Using trusts as an estate planning tool is often done to achieve tax savings. By setting up certain types of trusts, a high-net-worth individual can avoid exposure to estate taxes levied by the federal and state governments. While this is an important consideration if your estate is likely to be liable for death taxes, there are many other reasons to create a trust.
Here are seven reasons that are not estate-tax driven:
1. To Avoid Probate or Estate Administration. Assets in a trust don’t go through probate or an estate administration, the court-supervised process for distributing the assets. (Probate is when a person has a will and an estate administration is when a person does not have a will.) If your estate winds up in a probate or an administrative proceeding, the details generally become part of the public record. Every asset and debt of your estate, as well as the plan for distributing it to your heirs, could be open to scrutiny.
2. To Provide for Minor or Special Needs Children. Creating a trust to provide for the needs of children may allow for the management of the money for the best interest of the children. The trustee could be the guardian you name for a child or it could be someone else. This type of trust allows you to provide instruction for how the money is distributed. The children could get the money over time in multiple distributions or in a lump sum.
A special needs trust can be set up to provide money to a disabled child yet still keep the child eligible for government assistance programs.
3. To Achieve Flexibility. A trust can help ensure that your intentions are carried out no matter what happens in the future. It is a way to give gifts with strings attached. For example, a grandmother wants her granddaughter to go to college. She sets up a trust with $100,000 and instructions that the child is to receive the money in four installments after starting college. If the grandchild does not go to college, she receives the money at age 30.
In another example, an unmarried man set up a revocable trust to be the beneficiary of his Individual Retirement Account (IRA). He listed his four siblings as beneficiaries of the retirement account funds. However, if one of the sisters or brothers dies, the trust is directed to distribute the money to the children of that sibling — rather than to the other three siblings.
4. To Protect Assets from Creditors or Other Claims. After assets are moved into a trust, they may be hard to access by potential creditors and others who wants to make a claim against them. For example, let’s say you are concerned about tax liens imposed on your daughter. If she inherits money outright, it will likely be taken by the IRS or other government entity and your grandchildren will suffer. An asset protection trust can provide protection for your family.

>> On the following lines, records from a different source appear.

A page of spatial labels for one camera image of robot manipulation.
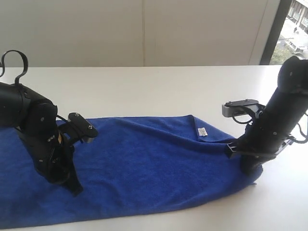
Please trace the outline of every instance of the white label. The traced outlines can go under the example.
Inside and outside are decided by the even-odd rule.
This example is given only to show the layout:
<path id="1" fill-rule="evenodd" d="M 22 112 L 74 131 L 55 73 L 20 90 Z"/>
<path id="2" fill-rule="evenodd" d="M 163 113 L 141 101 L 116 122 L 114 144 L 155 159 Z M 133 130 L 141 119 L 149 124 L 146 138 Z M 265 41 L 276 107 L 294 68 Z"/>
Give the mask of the white label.
<path id="1" fill-rule="evenodd" d="M 205 128 L 198 128 L 199 136 L 207 136 Z"/>

5. To Fulfill Your Philanthropic Desires. Trusts can be used in different ways to benefit the charities of your choice. There are generally current tax breaks for you and future benefits for the not-for-profit organizations named. For example, let’s say you support your alma mater or strongly believe in the cause of a local charity. You’d like to leave some of your wealth to the organization. Here are a couple options:
- With a charitable remainder trust, you transfer assets to the trust and receive an annual income in the form of a percentage of the trust value. You also receive a tax deduction in the year the trust is funded. The remainder left in the trust when you die will go to the charity.
- With a charitable lead trust, you transfer assets to the trust and a qualified charity receives a percentage of the value. After your death, your beneficiaries (a spouse, children or others) receive what is left in the trust.
With both types of trusts, there are many complex steps (not described here) that you must take to stay in compliance with tax laws. For example, a charitable remainder trust must distribute at least 5 percent of the fair market value of the assets annually over the lifetime of an individual or for 20 years. The trusts are also irrevocable, meaning the gift cannot be withdrawn and the basic terms cannot be changed. Consult with your attorney about whether a charitable trust would be advantageous in your situation.
6. To Provide Medicaid Planning. Many older people are concerned they will wind up in a nursing home and all of their assets will be eaten up paying for it. If they simply transfer assets to their loved ones, they may be penalized if the transfer is done within the 60-month “look back period.” So they set up irrevocable trusts to provide some protection for the money. Consult with your attorney about whether this is appropriate in your situation. Medicaid planning is complex.
7. To Protect Children from a First Marriage. Trusts are often used by blended families where the spouses each have their own children. The first spouse to pass away can use a qualified terminable interest property (or Q-Tip) trust to preserve the interests of his or her children or other intended beneficiaries. Without this protection, a surviving spouse might create a will that ignores the children of the deceased spouse, instead diverting all the assets to his or her own children.
Including a Q-Tip trust in your estate plan allows you to provide your surviving spouse with a lifetime income from the assets in the trust, while ensuring that there is a legal framework in place for your children to receive their share of your assets after the death of both you and your spouse.
As you can see, there are many reasons to set up trusts. We have only listed some of them. The important thing to remember is that trusts can help you carry out your estate planning goals in ways that a Will cannot accomplish. Consult with your estate planning adviser about your situation.